Peter Gore, Professor of Practice and ADL Smartcare founder

Prof Peter Gore

One of the first companies to locate to the Campus for Ageing and Vitality in Newcastle is ADL Smartcare.

This was founded by Newcastle University’s Professor of Practice Peter Gore and it matches elderly people to the assistive technologies they need to help alleviate physical problems and improve their quality of life.

ADL Smartcare

The ADL represents ‘activities of daily living’, explained Professor Gore – was created to provide local authorities with a much cheaper way of doing what he describes as "speed dating of technology for older people".

"We developed a real evidence based matching system for straightforward assessment of what people need. We cover 21 trillion scenarios, so that’s more than there are stars in the universe," he said.

"This covers everything from a walking frame or bath seat through to much more complex IT based aids that are about keeping a person safe and independent, for example monitoring for falls."

Professor Gore pointed out, however, that ADL’s approach is about deploying technology appropriately. "We are technology agnostic because, for example, the best and first technology for the prevention and management of falls is better footwear.

"A lot of people trip because they have bad and ill-fitting slippers. So a £20 pair of good slippers that stop you tripping is much better use of technology than a £500 monitoring device that says you fell."

Professor Gore describes himself as an innovator. He is a mechanical and design engineer by profession who devised hospital equipment, from high-tech beds and support systems through to infrastructure alarms and delivery mechanisms for medical gases.
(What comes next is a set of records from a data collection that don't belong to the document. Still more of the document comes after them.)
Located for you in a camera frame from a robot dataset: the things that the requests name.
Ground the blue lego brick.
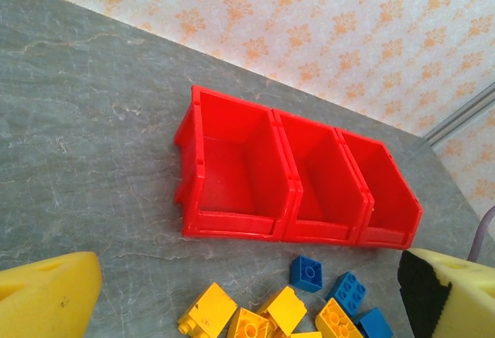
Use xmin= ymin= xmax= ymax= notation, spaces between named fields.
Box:
xmin=324 ymin=271 xmax=367 ymax=314
xmin=289 ymin=254 xmax=323 ymax=295
xmin=352 ymin=306 xmax=394 ymax=338

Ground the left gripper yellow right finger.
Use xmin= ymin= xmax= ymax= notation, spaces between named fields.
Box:
xmin=397 ymin=248 xmax=495 ymax=338

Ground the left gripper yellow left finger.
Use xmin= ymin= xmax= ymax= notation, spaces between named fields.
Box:
xmin=0 ymin=251 xmax=103 ymax=338

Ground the aluminium frame post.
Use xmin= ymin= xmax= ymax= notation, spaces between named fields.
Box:
xmin=423 ymin=80 xmax=495 ymax=148

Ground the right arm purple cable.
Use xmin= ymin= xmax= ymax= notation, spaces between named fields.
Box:
xmin=466 ymin=204 xmax=495 ymax=266
He worked in the United States for a division of BOC Healthcare before returning to the UK and eventually helped to establish ADL in Sheffield nearly 20 years ago.

Practical experience of business and research

As a professor of practice for ageing and vitality he was recruited by Newcastle University to bring to bear his practical experience of business and research, and to "rub off some of the real world problems on academia ". ADL has drawn on the knowledge and understanding of about 200 professionals with around 4,000 years of experience between them in matching people to the technology they need.
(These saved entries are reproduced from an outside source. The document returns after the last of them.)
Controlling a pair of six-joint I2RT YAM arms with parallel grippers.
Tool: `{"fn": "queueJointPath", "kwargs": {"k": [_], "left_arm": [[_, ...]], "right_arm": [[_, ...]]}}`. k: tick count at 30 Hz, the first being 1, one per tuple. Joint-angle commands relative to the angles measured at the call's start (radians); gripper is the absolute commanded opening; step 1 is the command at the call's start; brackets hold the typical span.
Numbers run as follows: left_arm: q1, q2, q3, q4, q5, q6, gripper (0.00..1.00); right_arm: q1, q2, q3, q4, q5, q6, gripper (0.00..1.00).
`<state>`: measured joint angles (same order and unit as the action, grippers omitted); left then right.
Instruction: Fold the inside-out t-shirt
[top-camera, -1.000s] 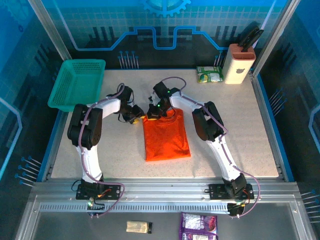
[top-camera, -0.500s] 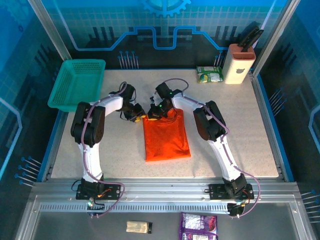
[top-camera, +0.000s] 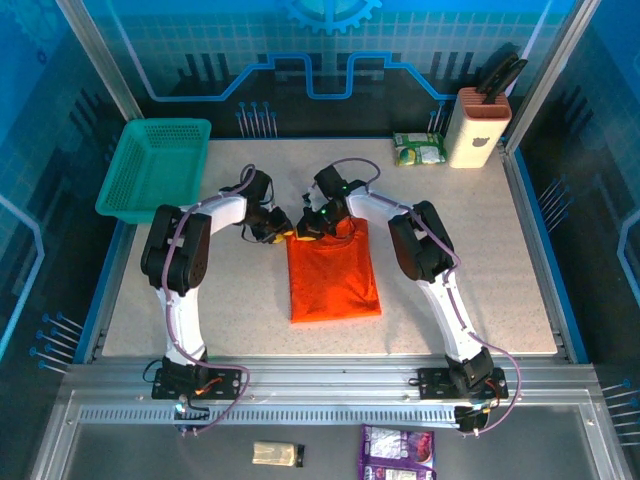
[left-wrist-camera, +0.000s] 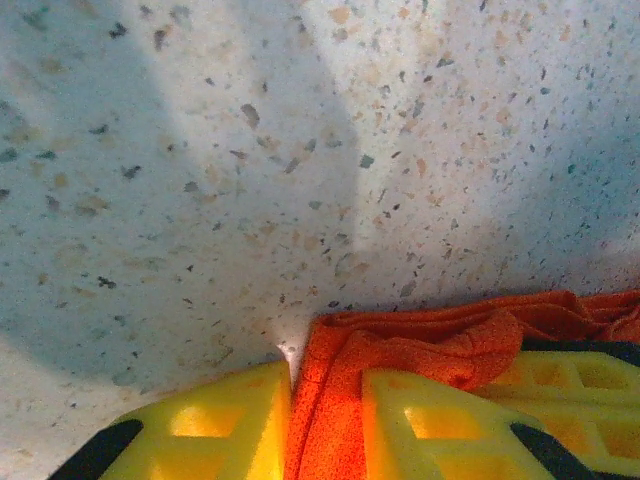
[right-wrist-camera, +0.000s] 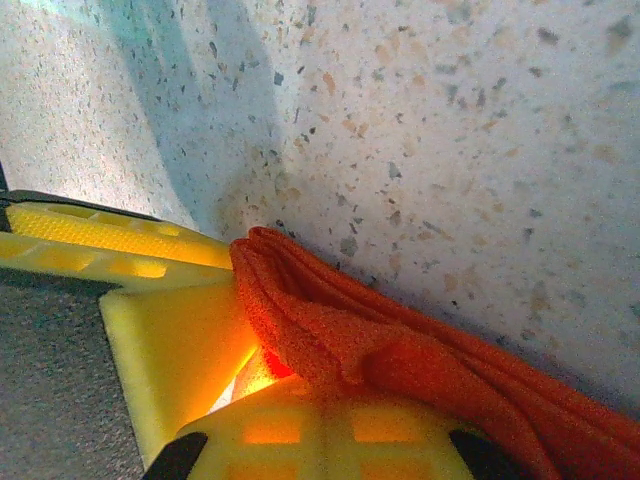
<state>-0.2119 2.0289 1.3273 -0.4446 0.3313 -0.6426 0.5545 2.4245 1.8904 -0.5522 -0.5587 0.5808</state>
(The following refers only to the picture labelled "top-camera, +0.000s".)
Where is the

In Newcastle the company has established its research facility in the ‘Project Hotel’ for business development, on the second floor of the new Biomedical Research Building on the Campus. After an extensive search, it chose this location as being ideal for its needs.

Head of research at the facility is retired Newcastle University professor Garth Johnson, who gained an eminent reputation as one of the UK’s top 10 ‘bioengineers’. He invented one of only two artificial shoulder joints now used around the world.
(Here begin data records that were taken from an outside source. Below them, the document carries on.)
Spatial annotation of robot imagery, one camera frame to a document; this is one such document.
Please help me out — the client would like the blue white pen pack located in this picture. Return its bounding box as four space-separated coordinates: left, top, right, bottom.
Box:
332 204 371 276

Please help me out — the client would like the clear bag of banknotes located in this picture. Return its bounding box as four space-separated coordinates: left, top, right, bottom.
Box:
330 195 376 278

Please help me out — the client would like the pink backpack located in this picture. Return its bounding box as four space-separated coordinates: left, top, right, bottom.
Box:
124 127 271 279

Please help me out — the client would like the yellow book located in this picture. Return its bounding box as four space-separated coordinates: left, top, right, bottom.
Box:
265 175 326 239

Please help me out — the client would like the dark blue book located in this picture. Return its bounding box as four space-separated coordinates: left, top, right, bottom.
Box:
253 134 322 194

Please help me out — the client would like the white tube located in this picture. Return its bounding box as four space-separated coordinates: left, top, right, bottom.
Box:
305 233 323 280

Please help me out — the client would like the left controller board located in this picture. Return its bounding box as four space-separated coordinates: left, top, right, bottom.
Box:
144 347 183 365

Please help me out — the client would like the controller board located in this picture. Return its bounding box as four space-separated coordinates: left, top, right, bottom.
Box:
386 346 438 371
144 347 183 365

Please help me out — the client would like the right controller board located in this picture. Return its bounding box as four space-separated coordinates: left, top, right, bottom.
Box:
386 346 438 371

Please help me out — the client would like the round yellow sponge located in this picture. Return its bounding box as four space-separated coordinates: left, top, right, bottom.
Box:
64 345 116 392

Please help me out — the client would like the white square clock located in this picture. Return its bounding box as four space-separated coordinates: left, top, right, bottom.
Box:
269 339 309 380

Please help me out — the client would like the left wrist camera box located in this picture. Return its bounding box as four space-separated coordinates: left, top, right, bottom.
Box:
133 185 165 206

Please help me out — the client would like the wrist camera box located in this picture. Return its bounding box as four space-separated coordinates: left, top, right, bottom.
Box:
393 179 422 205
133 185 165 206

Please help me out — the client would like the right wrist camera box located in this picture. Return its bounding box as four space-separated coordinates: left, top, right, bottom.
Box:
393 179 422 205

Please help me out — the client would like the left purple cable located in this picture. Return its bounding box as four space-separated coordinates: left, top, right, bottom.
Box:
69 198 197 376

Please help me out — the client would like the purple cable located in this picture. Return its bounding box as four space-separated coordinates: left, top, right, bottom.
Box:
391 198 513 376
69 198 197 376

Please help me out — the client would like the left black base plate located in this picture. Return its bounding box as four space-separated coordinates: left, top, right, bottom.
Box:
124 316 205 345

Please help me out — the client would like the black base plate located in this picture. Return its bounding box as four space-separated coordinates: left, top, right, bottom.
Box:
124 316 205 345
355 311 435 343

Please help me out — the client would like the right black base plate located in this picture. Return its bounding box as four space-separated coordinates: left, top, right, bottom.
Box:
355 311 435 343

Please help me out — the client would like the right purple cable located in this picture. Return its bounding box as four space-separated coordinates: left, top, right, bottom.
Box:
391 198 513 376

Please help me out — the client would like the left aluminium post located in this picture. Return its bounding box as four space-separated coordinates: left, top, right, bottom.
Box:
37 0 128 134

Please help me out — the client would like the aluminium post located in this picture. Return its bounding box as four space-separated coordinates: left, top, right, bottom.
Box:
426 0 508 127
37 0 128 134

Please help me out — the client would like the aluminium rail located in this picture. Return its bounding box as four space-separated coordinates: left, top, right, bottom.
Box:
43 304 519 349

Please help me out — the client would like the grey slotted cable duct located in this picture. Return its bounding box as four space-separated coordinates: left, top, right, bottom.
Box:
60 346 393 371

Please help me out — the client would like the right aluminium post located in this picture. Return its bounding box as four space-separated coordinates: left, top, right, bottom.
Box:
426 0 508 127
Sustained Alternative Living Technologies (SALT)

One of ADL's current projects is called SALT. "This is very broad," said Professor Gore, "but it is looking at how to create sustainable models, particularly in the light of the fact that budgets are very constrained at present.

"A lot of people don’t get the help they need until they get quite desperate. But we're about healthy ageing here, so we want to get help to people before they're desperate, because that's how they age better."

Professor Gore added that they are also addressing the important fact that a lot of technology isn’t put to proper use; people try it out, don’t like it, and give up on it. This is where ADL's use of hard evidence comes in. And a crucial part of the solution is to involve older people closely in decisions about what technologies they really need and find most useful.

"How do older people and their carers feel about adopting technology and what can we do to influence that," he says. "We're involved in that as a company because we’ve got 28 million matching decisions which can help inform that.

"It's all about understanding and personalising healthy ageing."